Align ScriptInvokeV parameters to 16 bytes for x86_64

Change-Id: I0c9aea220b12f364c0a1a90232fbaa40ad90aeec
Signed-off-by: Yong Chen <yong.a.chen@intel.com>
diff --git a/cpu_ref/rsCpuScript.cpp b/cpu_ref/rsCpuScript.cpp
index f4abe67..0c27e4b 100644
--- a/cpu_ref/rsCpuScript.cpp
+++ b/cpu_ref/rsCpuScript.cpp
@@ -1033,14 +1033,34 @@
 void RsdCpuScriptImpl::invokeFunction(uint32_t slot, const void *params,
                                       size_t paramLength) {
     //ALOGE("invoke %p %p %i %p %i", dc, script, slot, params, paramLength);
+    void * ap = nullptr;
+
+#if defined(__x86_64__)
+    // The invoked function could have input parameter of vector type for example float4 which
+    // requires void* params to be 16 bytes aligned when using SSE instructions for x86_64 platform.
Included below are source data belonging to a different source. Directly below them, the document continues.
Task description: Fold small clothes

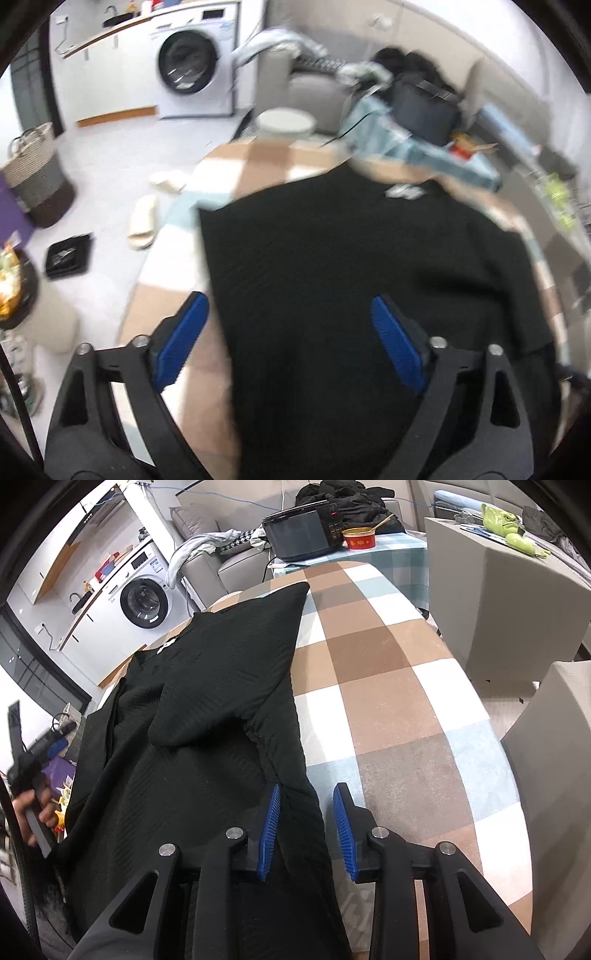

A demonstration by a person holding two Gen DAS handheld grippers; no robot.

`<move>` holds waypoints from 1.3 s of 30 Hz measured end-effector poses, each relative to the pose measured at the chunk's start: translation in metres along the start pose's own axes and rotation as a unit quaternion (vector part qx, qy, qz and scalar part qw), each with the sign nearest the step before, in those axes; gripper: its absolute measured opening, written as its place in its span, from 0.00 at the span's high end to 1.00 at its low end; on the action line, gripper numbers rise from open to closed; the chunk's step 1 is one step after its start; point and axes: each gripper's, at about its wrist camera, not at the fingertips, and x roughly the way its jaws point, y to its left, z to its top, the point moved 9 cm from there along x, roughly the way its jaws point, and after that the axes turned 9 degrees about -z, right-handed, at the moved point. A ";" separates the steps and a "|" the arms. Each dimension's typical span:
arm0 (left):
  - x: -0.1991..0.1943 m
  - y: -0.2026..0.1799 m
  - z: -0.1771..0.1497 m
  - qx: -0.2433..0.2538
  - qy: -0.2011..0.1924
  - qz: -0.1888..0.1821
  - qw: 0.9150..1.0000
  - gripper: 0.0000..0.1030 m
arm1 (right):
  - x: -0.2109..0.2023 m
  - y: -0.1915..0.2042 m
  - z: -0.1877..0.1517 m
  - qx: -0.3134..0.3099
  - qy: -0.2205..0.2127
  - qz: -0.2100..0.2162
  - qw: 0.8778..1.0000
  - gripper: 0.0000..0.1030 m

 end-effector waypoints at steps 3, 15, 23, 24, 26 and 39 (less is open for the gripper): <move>0.016 0.025 -0.015 -0.005 0.034 0.037 0.999 0.47 | 0.001 0.004 0.000 -0.006 0.000 0.004 1.000 0.70; 0.006 0.076 -0.002 -0.056 0.000 0.052 0.997 0.95 | 0.003 0.000 0.000 -0.007 0.003 -0.003 1.000 0.70; 0.000 0.052 -0.031 -0.044 0.042 0.008 0.998 0.80 | 0.008 0.006 0.003 -0.015 0.008 0.000 1.000 0.69; 0.001 0.047 -0.032 -0.032 0.042 0.012 0.999 0.80 | 0.009 0.008 0.003 -0.017 0.009 0.001 1.000 0.69; 0.000 0.042 -0.035 -0.025 0.046 0.017 0.998 0.80 | 0.012 0.012 0.004 -0.025 0.011 0.001 1.000 0.69; -0.017 0.012 -0.050 -0.002 0.054 -0.042 0.998 0.39 | 0.015 0.020 0.003 -0.042 0.012 -0.001 0.999 0.64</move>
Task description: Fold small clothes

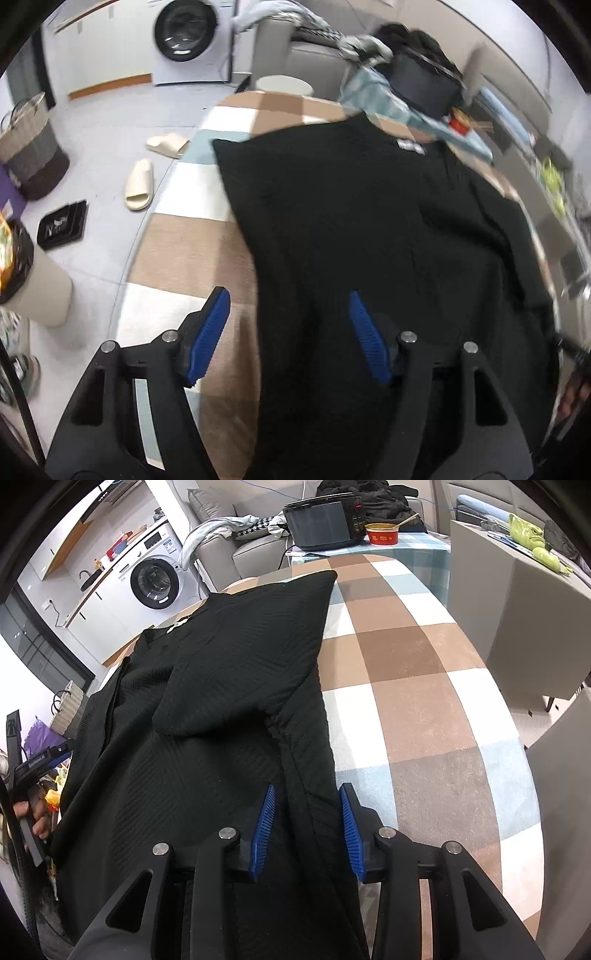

+    // So try to align void* params before passing them into RS exported function.
+
+    if ((uint8_t)(uint64_t)params & 0x0F) {
+        if ((ap = (void*)memalign(16, paramLength)) != nullptr) {
+            memcpy(ap, params, paramLength);
+        } else {
+            ALOGE("x86_64: invokeFunction memalign error, still use params which is not 16 bytes aligned.");
+        }
+    }
+#endif
 
     RsdCpuScriptImpl * oldTLS = mCtx->setTLS(this);
     reinterpret_cast<void (*)(const void *, uint32_t)>(
 #ifndef RS_COMPATIBILITY_LIB
-        mExecutable->getExportFuncAddrs()[slot])(params, paramLength);
+        mExecutable->getExportFuncAddrs()[slot])(ap ? (const void *)ap : params, paramLength);
 #else
-        mInvokeFunctions[slot])(params, paramLength);
+        mInvokeFunctions[slot])(ap ? (const void *)ap : params, paramLength);
 #endif
+
+#if defined(__x86_64__)
+    if (ap) free(ap);
+#endif
+
     mCtx->setTLS(oldTLS);
 }